To maintain operational logging standards, all Lambda functions include code to record and ingest logs via Amazon Kinesis Data Firehose. For example, every frame batch processed from the Submitter Lambda function is logged with the timestamp, name of action, and Lambda function response JSON and saved to Amazon S3. The following diagram illustrates this step in the architecture.


Deployment is handled using AWS SAM, an open-source framework for building serverless applications in AWS. AWS SAM enables infrastructure design, including functions, APIs, databases, and event source mappings to be codified and easily deployed in new AWS environments. During deployment, the AWS SAM syntax is translated into AWS CloudFormation to handle the infrastructure provisioning.

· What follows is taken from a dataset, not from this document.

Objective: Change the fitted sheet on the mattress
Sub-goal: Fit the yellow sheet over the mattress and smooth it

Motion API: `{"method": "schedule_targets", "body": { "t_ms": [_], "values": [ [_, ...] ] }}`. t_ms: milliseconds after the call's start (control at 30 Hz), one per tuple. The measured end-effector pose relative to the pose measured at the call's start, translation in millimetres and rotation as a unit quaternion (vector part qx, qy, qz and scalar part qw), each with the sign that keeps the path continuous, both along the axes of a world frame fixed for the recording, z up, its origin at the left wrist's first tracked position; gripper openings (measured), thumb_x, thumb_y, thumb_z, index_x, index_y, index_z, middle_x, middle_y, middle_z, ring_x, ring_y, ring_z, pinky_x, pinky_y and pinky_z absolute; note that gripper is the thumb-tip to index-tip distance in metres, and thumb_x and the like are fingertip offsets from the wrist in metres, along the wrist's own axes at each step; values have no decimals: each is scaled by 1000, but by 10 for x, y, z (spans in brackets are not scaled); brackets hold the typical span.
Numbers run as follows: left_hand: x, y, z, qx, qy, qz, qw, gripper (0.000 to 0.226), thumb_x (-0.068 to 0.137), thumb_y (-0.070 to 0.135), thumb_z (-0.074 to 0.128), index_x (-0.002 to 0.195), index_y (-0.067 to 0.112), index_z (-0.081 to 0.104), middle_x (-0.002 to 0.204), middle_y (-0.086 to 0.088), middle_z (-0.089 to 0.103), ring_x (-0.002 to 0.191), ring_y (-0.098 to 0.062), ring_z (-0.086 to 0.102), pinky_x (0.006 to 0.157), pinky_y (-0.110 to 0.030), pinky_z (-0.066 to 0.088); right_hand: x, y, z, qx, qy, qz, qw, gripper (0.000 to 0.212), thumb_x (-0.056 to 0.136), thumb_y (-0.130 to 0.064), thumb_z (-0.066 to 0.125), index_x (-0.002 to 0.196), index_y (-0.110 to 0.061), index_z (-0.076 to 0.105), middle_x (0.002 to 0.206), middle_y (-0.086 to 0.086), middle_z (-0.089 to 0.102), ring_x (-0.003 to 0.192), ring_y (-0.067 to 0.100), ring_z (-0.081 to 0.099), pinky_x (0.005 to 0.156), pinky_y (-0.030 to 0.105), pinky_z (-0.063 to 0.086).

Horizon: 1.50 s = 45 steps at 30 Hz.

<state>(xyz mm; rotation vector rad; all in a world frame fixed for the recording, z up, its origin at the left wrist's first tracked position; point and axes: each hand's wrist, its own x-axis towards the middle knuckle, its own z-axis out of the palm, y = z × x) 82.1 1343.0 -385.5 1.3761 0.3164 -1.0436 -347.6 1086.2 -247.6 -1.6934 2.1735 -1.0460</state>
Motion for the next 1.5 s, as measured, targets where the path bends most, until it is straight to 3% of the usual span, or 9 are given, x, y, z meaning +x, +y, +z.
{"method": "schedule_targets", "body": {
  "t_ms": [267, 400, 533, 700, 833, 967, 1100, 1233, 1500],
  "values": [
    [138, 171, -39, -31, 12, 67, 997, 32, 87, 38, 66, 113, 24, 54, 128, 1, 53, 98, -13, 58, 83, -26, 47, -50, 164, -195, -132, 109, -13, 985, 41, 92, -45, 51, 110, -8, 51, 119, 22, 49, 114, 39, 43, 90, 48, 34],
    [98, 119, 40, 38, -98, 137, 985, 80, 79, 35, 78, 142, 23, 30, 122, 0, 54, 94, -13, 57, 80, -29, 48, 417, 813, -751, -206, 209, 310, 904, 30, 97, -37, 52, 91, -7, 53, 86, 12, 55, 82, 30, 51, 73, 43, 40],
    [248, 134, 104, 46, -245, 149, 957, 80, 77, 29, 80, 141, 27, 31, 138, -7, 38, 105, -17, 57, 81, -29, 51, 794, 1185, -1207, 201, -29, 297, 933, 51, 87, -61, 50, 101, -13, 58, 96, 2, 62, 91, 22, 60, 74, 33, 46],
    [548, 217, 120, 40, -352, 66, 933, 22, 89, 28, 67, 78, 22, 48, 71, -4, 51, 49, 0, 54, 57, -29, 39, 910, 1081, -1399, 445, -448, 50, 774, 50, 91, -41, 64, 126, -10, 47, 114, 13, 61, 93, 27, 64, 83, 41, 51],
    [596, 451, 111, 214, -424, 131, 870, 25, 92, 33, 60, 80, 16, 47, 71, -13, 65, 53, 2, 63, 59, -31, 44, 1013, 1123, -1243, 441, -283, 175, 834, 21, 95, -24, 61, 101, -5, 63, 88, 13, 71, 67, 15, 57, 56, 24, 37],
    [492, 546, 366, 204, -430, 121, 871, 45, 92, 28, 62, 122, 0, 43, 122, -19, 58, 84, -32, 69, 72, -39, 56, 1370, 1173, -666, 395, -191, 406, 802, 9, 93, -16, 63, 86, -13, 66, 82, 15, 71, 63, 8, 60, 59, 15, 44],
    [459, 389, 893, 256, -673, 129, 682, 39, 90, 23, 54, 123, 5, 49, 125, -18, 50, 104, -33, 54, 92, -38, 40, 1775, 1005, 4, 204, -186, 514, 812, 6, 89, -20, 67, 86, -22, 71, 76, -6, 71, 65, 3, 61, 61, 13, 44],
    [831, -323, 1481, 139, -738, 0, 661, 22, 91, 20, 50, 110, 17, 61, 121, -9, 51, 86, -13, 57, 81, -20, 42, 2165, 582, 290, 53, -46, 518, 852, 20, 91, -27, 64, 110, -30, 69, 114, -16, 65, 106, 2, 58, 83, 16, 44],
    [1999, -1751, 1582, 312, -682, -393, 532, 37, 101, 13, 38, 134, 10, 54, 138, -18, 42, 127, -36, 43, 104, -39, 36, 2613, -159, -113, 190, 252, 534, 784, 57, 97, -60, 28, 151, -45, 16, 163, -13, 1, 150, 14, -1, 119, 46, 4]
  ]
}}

A template.yaml file contains the infrastructure specifications along with tunable parameters, such as Kinesis Data Streams latency levers detailed in the preceding sections. A samconfig.toml file contains deployment parameters such as stack name, S3 bucket name where application files like Lambda function code is stored, and resource tags for tracking cost. A shell script with the simple commands is all that is required to build and deploy the entire template:

sam build -t template.yaml sam deploy –config-env “env_name” –profile “profile_name”

User work flow

To sum up, after the infrastructure has been deployed, you can follow this workflow to get started:

  1. Create an Intel 3DAT client using the client library.
  2. Use the API to create a new instance of a pipeline corresponding to the type of processing that is required, such as one for 3D pose estimation.
  3. Create a new instance of a project, passing in the cluster ARN and Kinesis queue ARN.
  4. Create a new instance of a pipeline parameter set.
  5. Create a new instance of pipeline parameters that map to the pipeline parameter set.
  6. Create a new user group that is associated with a project ID and a pipeline parameter set ID.
  7. Create a new user that is associated with the user group.
  8. Upload a .zip file of videos to Amazon S3 using a presigned S3 URL generated by the upload function in the job API.
  9. Submit a create_job API call, with job parameters that specify location of the video files. This starts the processing job.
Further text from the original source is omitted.